Hi Manfred
> the major bottle neck is often the EXRAM & ROM accesses. If your routine
> spends most it's time copying stuff from rom to ram there is often no big
> speed increase, but when you can access your stuff from internal RAM only
> the difference can be quite huge. E.g. the code for our sample mixer in
our GAX soundroutines
> is about 8 times faster in handoptimized ARM32 code then in optimized C
code.
> The code can be make use of the conditional ARM32 commands and so our
mainloop
> gets alot smaller then the C one which is quite bloated.
Im rendering large textures from ROM directly to VRAM, I dont touch EX_WRAM.
at the moment, but I'm going to need it soon for larger geometry buffers.
> The ARM has a sort of hardware divide, dont you know? :)
> You know that muls are fast and "X=Y/Z" can be translated to
"X=Z*1/Y"....
from which I gather you mean something along these lines:
n = 16384 / Z; // Tabulate this
X = (Y * n) >> 16;
The numbers I am using require too much precision for me to use recipricols
and its too
late in the day for me to move the engine over to 64 bit math , I tried it
for geometry
and perspective texture mapping but accuracy was terrible.

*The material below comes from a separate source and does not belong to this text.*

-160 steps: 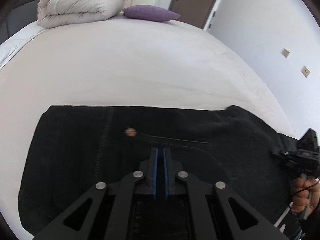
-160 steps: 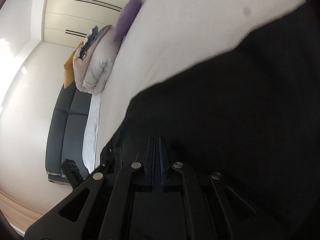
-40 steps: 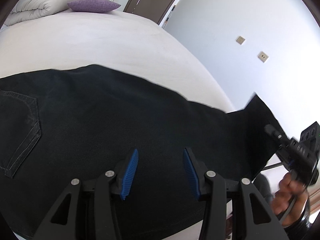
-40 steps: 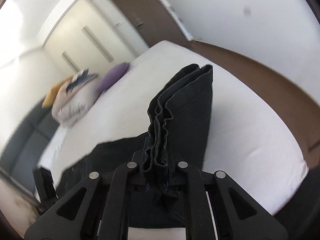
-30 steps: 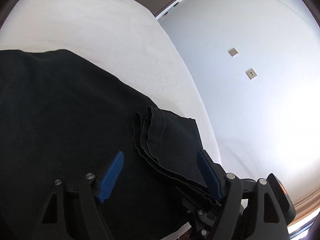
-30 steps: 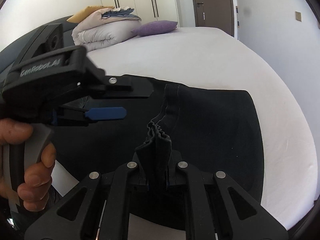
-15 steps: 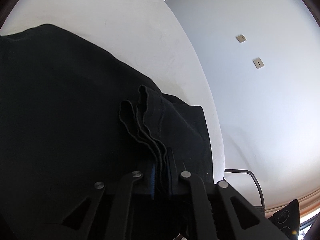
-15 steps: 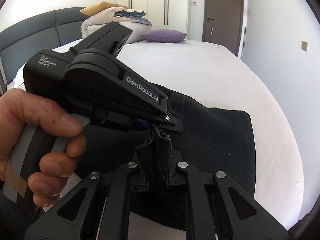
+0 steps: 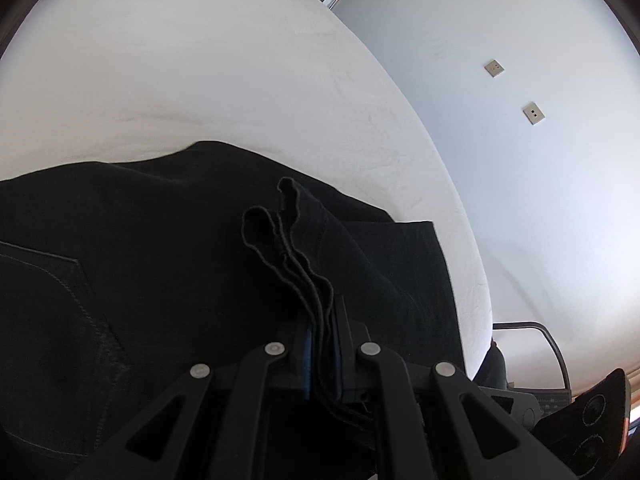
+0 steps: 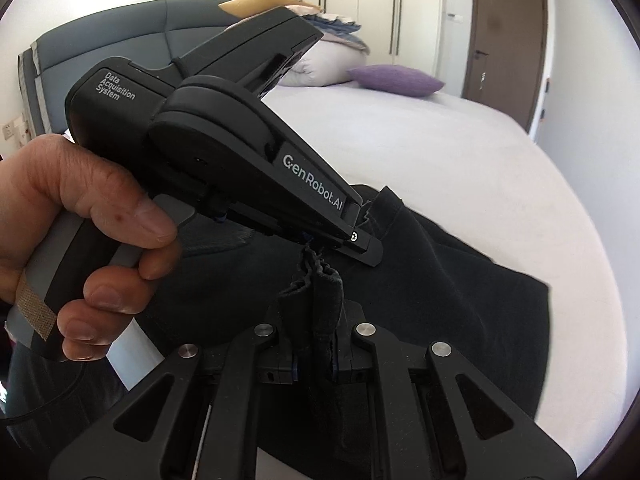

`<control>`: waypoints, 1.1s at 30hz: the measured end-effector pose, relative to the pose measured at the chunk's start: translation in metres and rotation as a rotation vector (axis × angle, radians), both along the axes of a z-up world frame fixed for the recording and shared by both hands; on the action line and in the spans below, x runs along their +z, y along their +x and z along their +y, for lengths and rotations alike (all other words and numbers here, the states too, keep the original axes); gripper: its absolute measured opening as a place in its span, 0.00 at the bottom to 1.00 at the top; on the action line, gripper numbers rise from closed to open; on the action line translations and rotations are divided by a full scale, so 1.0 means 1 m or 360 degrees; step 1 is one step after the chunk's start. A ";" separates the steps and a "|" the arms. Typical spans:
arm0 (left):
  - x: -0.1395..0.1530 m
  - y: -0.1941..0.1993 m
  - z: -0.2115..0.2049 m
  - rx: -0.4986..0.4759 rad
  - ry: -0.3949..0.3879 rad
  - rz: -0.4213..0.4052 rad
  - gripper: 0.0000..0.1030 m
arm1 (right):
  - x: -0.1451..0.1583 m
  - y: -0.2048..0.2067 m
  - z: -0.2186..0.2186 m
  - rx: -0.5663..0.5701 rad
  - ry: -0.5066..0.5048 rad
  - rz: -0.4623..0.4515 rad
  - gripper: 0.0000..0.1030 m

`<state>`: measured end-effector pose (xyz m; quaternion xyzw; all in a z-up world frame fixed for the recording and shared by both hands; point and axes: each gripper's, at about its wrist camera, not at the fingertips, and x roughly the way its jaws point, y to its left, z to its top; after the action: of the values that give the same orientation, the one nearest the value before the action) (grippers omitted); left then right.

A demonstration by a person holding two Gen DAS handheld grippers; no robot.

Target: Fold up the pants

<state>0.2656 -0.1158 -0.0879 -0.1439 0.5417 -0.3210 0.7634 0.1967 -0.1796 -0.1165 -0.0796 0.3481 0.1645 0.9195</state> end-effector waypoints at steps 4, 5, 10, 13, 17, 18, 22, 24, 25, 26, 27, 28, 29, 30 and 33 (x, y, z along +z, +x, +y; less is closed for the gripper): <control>-0.010 0.006 0.027 0.0049 0.0036 0.0020 0.08 | -0.007 0.005 0.032 0.0072 0.0006 0.0066 0.09; -0.013 0.006 0.034 0.0061 0.0038 0.0025 0.08 | -0.009 0.006 0.038 0.0086 0.0013 0.0085 0.09; -0.022 0.009 0.055 0.0101 0.0053 0.0040 0.08 | -0.022 0.002 0.059 0.0146 0.0007 0.0154 0.09; -0.028 0.009 0.061 0.0113 0.0041 0.0048 0.08 | -0.029 -0.005 0.068 0.0160 -0.0004 0.0189 0.10; -0.032 0.008 0.062 0.0117 0.0033 0.0042 0.09 | -0.036 -0.018 0.073 0.0156 -0.0008 0.0224 0.12; -0.033 0.008 0.062 0.0121 0.0027 0.0042 0.09 | -0.036 -0.021 0.074 0.0155 -0.0009 0.0221 0.12; -0.032 0.010 0.065 0.0131 0.0080 0.0019 0.17 | -0.037 -0.028 0.082 0.0148 -0.0005 0.0233 0.13; -0.031 0.009 0.073 0.0165 0.0094 -0.0004 0.20 | -0.036 -0.032 0.080 0.0152 0.0045 0.0286 0.16; -0.027 0.008 0.077 0.0187 0.0114 -0.0026 0.23 | -0.032 -0.032 0.079 0.0157 0.0070 0.0311 0.16; -0.022 0.006 0.080 0.0222 0.0172 -0.0064 0.35 | -0.028 -0.038 0.073 0.0166 0.0108 0.0334 0.16; -0.016 0.004 0.081 0.0252 0.0221 -0.0108 0.44 | -0.022 -0.047 0.064 0.0172 0.0156 0.0351 0.16; -0.009 0.001 0.083 0.0275 0.0250 -0.0151 0.46 | -0.019 -0.052 0.054 0.0181 0.0207 0.0367 0.16; -0.002 -0.002 0.083 0.0288 0.0269 -0.0191 0.46 | -0.014 -0.061 0.046 0.0193 0.0265 0.0381 0.16; 0.004 -0.006 0.081 0.0291 0.0285 -0.0230 0.46 | -0.009 -0.070 0.036 0.0207 0.0331 0.0392 0.16; 0.023 -0.019 0.060 0.0253 0.0380 -0.0382 0.46 | 0.006 -0.087 -0.003 0.0221 0.0598 0.0445 0.17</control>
<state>0.2465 -0.0555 -0.0651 -0.0553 0.4678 -0.2079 0.8572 0.1094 -0.1829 -0.1102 0.0927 0.4291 0.2985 0.8475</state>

> As we have in our current game a couple of hundred DIVS each frame it
> was just not possible to use the normal div without going down to 30fps
with.
> With the above method i was able to speed up the divs by about 800%. Only
drawback is the need of a 16kb table.
The game I am working on requires a a couple of thousand divs per frame :)
, but with interpolation I managed to get it down by a factor of 16.
> So finally everything is still 60fps and we have enough time to mix 8
channels for music and fx in 21khz. :)
>
What type of game is it? Im currently getting between 30 and 45 fps, but
would like a solid 40+
Regards
Mat